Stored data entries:

————

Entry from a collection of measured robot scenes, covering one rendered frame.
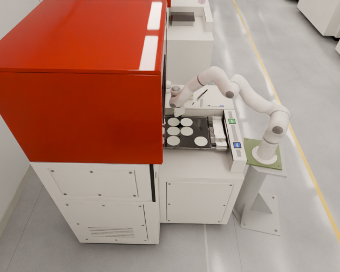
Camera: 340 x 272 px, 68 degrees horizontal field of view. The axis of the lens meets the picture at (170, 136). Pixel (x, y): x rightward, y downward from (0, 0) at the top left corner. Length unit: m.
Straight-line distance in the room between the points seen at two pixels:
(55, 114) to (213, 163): 1.19
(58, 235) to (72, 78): 1.89
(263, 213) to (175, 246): 0.94
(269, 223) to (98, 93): 2.13
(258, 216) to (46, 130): 2.10
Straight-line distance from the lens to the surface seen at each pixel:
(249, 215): 2.72
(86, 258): 2.57
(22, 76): 1.19
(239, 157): 1.86
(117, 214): 1.95
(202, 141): 1.99
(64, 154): 1.47
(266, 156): 2.03
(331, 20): 6.30
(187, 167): 1.91
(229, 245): 2.57
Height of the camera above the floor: 2.34
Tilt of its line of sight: 46 degrees down
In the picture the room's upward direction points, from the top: 1 degrees clockwise
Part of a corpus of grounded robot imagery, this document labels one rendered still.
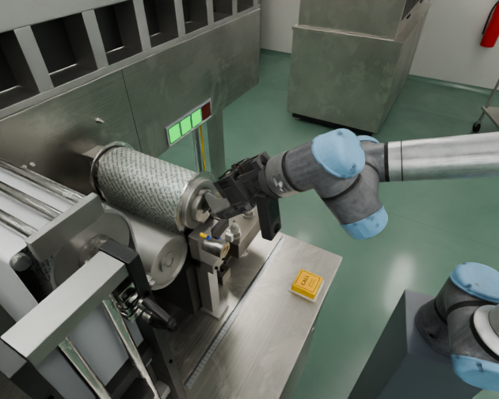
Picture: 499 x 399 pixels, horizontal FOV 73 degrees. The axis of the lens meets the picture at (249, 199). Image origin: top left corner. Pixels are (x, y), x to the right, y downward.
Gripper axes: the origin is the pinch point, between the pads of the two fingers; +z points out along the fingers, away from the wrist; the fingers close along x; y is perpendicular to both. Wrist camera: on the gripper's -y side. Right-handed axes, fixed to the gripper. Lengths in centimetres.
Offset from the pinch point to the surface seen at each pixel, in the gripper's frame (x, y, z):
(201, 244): 6.2, -3.7, 3.7
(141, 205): 7.5, 10.4, 11.0
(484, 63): -449, -118, -2
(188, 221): 6.3, 2.6, 2.0
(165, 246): 13.3, 1.8, 3.3
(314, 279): -16.1, -37.2, 3.9
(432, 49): -449, -74, 40
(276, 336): 3.6, -37.6, 7.3
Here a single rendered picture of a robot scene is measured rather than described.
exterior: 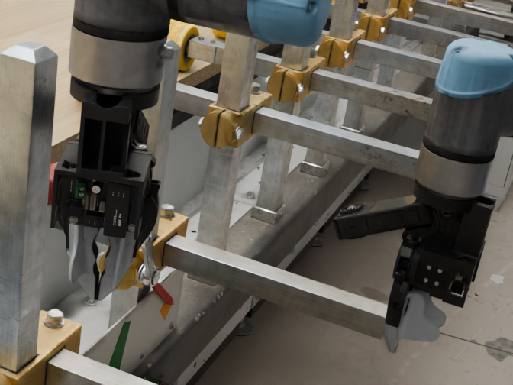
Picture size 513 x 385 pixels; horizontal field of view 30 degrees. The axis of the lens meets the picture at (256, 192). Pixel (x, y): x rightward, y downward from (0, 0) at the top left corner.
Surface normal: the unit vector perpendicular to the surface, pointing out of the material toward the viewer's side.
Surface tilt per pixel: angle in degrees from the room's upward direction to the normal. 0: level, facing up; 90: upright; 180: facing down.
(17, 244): 90
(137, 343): 90
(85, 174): 90
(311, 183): 0
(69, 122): 0
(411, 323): 93
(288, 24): 113
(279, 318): 0
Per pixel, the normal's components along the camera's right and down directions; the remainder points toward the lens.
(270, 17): -0.25, 0.62
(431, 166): -0.76, 0.16
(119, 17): 0.04, 0.42
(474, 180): 0.40, 0.44
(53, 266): 0.91, 0.29
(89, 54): -0.45, 0.31
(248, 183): 0.15, -0.90
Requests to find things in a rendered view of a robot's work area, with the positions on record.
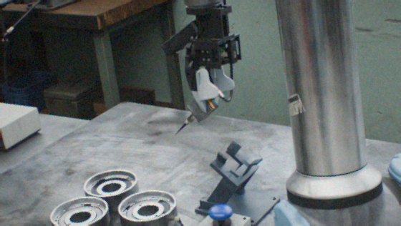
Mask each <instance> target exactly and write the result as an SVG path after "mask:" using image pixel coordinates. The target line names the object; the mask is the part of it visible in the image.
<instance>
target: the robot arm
mask: <svg viewBox="0 0 401 226"><path fill-rule="evenodd" d="M184 4H185V5H186V7H185V10H186V14H187V15H191V16H195V20H194V21H192V22H190V23H189V24H188V25H186V26H185V28H182V29H181V30H180V31H179V32H178V33H177V34H175V35H173V36H171V37H169V39H167V40H166V41H165V43H164V44H163V45H162V46H161V47H162V49H163V51H164V52H165V53H166V55H167V56H169V55H171V54H173V55H174V54H177V53H179V52H180V51H182V50H184V48H185V77H186V79H187V82H188V85H189V87H190V90H191V91H192V94H193V96H194V98H195V100H196V101H197V103H198V106H199V107H200V108H201V109H202V111H203V112H207V104H206V100H208V99H214V100H215V101H216V104H218V98H219V97H217V96H218V95H219V92H218V88H219V89H220V90H221V91H222V92H226V91H229V90H232V89H233V88H234V81H233V80H232V79H230V78H228V77H227V76H226V75H225V74H224V72H223V67H222V65H224V64H235V63H236V62H238V60H241V47H240V34H229V33H228V15H227V14H229V13H231V12H232V6H231V5H224V4H223V3H222V0H184ZM275 6H276V15H277V21H278V26H279V36H280V41H281V55H282V61H283V66H284V76H285V82H286V91H287V97H288V108H289V117H290V122H291V132H292V137H293V143H294V157H295V163H296V169H295V170H294V173H292V174H291V175H290V176H289V178H288V179H287V181H286V191H287V201H286V200H282V201H280V203H277V204H276V206H275V208H274V224H275V226H401V153H399V154H396V155H395V156H394V157H393V158H392V159H391V160H390V164H389V165H388V172H389V174H388V175H387V176H384V177H382V174H381V172H380V171H379V170H378V169H377V168H375V167H374V166H373V165H371V164H370V163H369V162H368V161H367V148H366V141H365V133H364V121H363V114H362V95H361V89H360V82H359V69H358V62H357V49H356V36H355V30H354V17H353V10H352V0H275ZM236 41H238V51H239V54H237V50H236ZM200 67H205V69H199V68H200Z"/></svg>
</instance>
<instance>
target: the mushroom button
mask: <svg viewBox="0 0 401 226"><path fill-rule="evenodd" d="M232 215H233V209H232V208H231V207H230V206H229V205H227V204H217V205H214V206H212V208H210V210H209V217H210V218H211V219H212V220H215V221H218V222H219V223H224V222H225V221H226V220H227V219H228V218H230V217H231V216H232Z"/></svg>
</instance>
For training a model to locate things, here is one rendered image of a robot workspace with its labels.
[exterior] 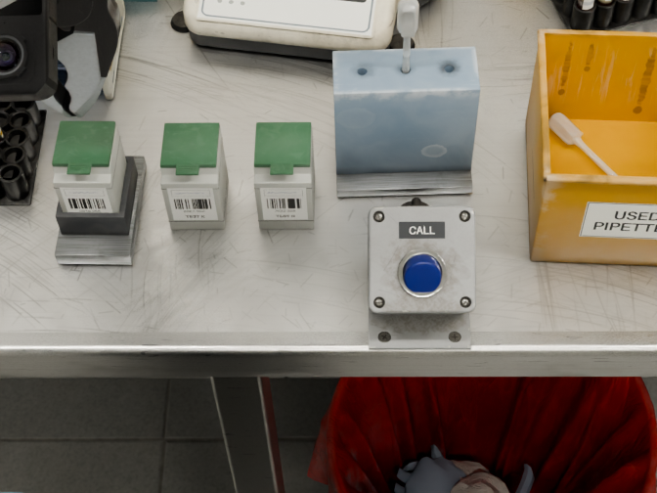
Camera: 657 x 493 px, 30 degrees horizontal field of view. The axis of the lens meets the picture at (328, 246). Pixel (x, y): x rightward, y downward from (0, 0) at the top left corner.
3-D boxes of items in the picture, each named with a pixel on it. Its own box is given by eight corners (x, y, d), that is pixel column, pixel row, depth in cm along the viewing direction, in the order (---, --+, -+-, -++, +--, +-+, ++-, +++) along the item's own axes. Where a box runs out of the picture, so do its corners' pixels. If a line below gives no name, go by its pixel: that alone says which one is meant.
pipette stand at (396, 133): (336, 199, 91) (333, 111, 83) (334, 125, 95) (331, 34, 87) (471, 195, 91) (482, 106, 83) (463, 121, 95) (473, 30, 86)
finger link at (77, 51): (130, 61, 84) (106, -41, 76) (119, 129, 80) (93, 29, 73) (85, 61, 84) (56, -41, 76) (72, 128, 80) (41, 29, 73)
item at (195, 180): (170, 230, 90) (157, 174, 84) (175, 178, 92) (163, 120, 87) (225, 230, 90) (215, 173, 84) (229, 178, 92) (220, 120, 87)
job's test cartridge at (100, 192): (67, 230, 88) (49, 176, 83) (77, 177, 91) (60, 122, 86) (123, 230, 88) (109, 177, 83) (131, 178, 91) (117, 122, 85)
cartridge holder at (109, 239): (58, 265, 88) (47, 237, 85) (76, 166, 93) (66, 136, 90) (132, 266, 88) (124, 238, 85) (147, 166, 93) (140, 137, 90)
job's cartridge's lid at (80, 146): (51, 177, 83) (49, 172, 83) (62, 123, 86) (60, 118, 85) (108, 178, 83) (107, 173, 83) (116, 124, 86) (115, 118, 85)
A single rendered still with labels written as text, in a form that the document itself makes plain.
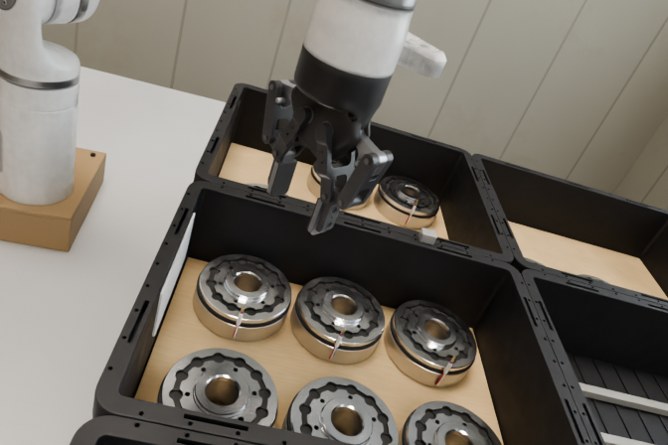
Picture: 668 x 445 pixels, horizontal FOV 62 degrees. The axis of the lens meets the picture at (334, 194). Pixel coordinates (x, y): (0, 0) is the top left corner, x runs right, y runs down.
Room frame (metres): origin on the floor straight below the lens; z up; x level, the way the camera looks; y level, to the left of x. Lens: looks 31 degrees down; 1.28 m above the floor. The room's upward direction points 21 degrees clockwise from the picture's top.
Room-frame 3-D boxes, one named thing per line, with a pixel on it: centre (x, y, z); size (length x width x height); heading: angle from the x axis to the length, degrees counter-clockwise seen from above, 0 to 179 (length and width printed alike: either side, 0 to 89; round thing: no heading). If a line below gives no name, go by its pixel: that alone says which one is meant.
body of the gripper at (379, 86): (0.43, 0.03, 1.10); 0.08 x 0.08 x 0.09
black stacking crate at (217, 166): (0.69, -0.02, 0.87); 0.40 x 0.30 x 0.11; 100
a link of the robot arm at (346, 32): (0.45, 0.02, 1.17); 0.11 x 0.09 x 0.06; 144
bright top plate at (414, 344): (0.49, -0.16, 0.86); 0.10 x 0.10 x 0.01
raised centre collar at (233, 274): (0.45, 0.05, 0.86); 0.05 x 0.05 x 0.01
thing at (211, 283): (0.45, 0.05, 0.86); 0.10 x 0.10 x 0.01
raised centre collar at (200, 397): (0.31, 0.03, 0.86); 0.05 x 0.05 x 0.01
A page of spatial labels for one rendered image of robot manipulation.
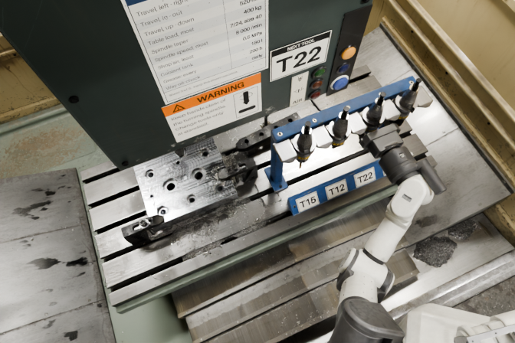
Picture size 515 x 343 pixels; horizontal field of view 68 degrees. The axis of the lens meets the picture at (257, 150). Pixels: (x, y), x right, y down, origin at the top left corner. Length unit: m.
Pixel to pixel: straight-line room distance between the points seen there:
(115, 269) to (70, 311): 0.34
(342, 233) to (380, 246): 0.40
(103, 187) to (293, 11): 1.10
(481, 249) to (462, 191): 0.25
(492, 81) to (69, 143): 1.77
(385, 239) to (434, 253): 0.58
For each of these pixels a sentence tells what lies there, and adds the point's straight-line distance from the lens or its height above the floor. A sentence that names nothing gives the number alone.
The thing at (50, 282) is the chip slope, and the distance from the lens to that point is 1.68.
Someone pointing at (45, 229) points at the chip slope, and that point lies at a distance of 1.76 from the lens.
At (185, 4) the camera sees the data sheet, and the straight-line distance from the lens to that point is 0.45.
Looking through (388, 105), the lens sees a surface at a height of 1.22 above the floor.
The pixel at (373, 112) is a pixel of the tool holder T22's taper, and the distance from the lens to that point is 1.10.
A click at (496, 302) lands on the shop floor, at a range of 2.47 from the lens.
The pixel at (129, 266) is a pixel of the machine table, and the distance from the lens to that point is 1.35.
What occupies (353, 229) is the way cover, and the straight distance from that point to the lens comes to 1.50.
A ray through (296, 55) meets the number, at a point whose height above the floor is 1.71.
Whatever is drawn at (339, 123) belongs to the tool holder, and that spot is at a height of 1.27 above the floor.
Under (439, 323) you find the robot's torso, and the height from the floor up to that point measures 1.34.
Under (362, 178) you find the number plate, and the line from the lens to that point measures 1.36.
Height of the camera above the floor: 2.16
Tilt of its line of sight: 63 degrees down
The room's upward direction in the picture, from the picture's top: 3 degrees counter-clockwise
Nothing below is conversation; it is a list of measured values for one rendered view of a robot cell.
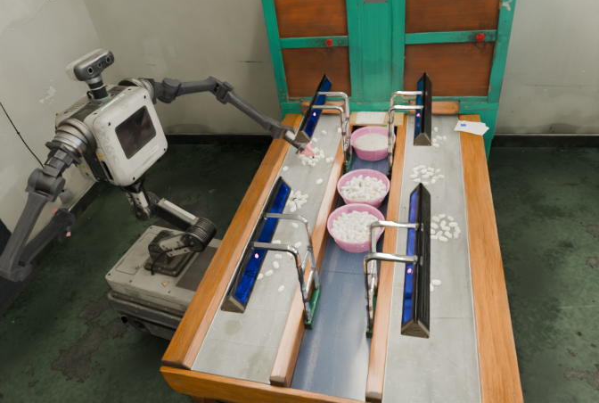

————

Exercise: Find the lines in the records that contain the word "above", then copy every one of them.

Answer area:
Height of the camera above the floor: 2.34
Room frame (metres): origin on the floor straight below the lens; z up; x level, the way the camera looks; y level, to the left of x. Lens: looks 31 degrees down; 1.28 m above the floor. The room's upward direction points 21 degrees clockwise from the picture's top.
Room-frame 3-D boxes, one named thing per line, with a pixel on it: centre (x, y, z); size (length x width x height); heading: angle from the x axis to the length, degrees counter-clockwise seen from above, 0 to 179 (length and width printed alike: either side, 0 to 89; round thing: no heading). If a line below gives no name, go by its pixel: that alone says which one is meant.
For each of these pixels a sentence tells what lies there, and adds the point's straight-line distance from the lens or its height above the floor. A sentence that names nothing gives the number alone.
Looking through (388, 105), the lens sees a surface at a height of 1.22 above the floor.
A ray through (296, 55) meets the number, at a point whose height above the floor is 1.71.
Whatever is drawn at (339, 123) belongs to the tool holder, and that spot is at a height of 1.27 above the floor.
Height of the camera above the floor: 2.16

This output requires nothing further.